Version of Python¶
In [1]:
!python -V
Python 3.12.6
Import Required Packages¶
In [2]:
# Suppress warnings
import warnings
for warn in [UserWarning, FutureWarning]: warnings.filterwarnings("ignore", category = warn)
import io
import os
import numpy as np
import torch
import torch.nn as nn
import torchvision as tv
import torchvision.transforms as transforms
import torchvision.transforms.functional as F
import pandas as pd
import datasets
import PIL
import jupyterlab as jlab
import ipywidgets
import time
from pathlib import Path
from dataclasses import dataclass
from datasets import load_dataset_builder, load_dataset, get_dataset_split_names, get_dataset_config_names, Dataset, Image, DatasetInfo
from torchvision.transforms import v2
from PIL import Image as PILImage
Versions of Required Libraries¶
In [3]:
packages = [
"Torch", "TorchVision", "NumPy", "Pandas", "Datasets", "Pillow", "JupyterLab", "IPyWidgets"
]
package_objects = [
torch, tv, np, pd, datasets, PIL, jlab, ipywidgets
]
versions = list(map(lambda obj: obj.__version__, package_objects))
pkgs = {"Package": packages, "Version": versions}
df_pkgs = pd.DataFrame(data = pkgs)
df_pkgs.index.name = "#"
df_pkgs.index += 1
display(df_pkgs)
path_to_reqs = "."
reqs_name = "requirements.txt"
def get_packages_and_versions():
"""Generate strings with libraries and their versions in the format: package==version"""

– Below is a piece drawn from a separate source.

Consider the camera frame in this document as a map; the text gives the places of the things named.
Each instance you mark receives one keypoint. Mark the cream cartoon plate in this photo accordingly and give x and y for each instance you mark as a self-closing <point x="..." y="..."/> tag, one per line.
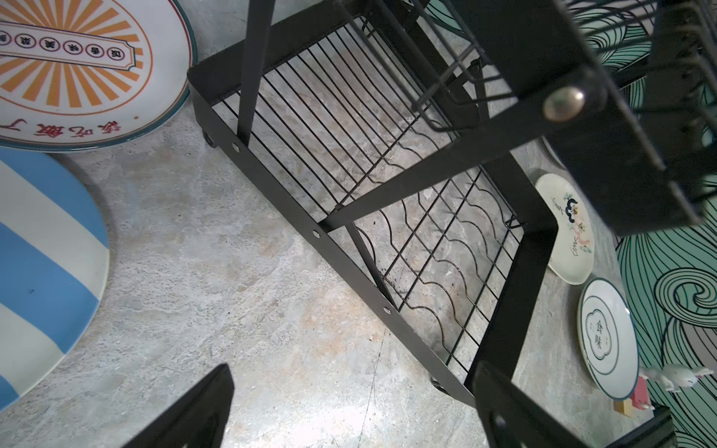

for package, version in zip(packages, versions):
yield f"{package.lower()}=={version}\n"
with open(os.path.join(path_to_reqs, reqs_name), "w", encoding = "utf-8") as f:
f.writelines(get_packages_and_versions())
Package | Version | |
---|---|---|
# | ||
1 | Torch | 2.2.2 |
2 | TorchVision | 0.17.2 |
3 | NumPy | 1.26.4 |
4 | Pandas | 2.2.3 |
5 | Datasets | 3.0.0 |
6 | Pillow | 10.4.0 |
7 | JupyterLab | 4.2.5 |
8 | IPyWidgets | 8.1.5 |
Downloading a Dataset from the Hugging Face Hub¶
Before downloading a dataset, you can get general information stored in DatasetInfo, including description, functions, and dataset size
Checks Attributes of a Dataset without Downloading it¶
In [4]:
cache_dir = os.path.join(".", "data") # Directory for downloading the dataset
# Check the general information required to build the dataset without downloading the dataset itself
ds_builder = load_dataset_builder(path = "uoft-cs/cifar10", cache_dir = cache_dir, trust_remote_code = True)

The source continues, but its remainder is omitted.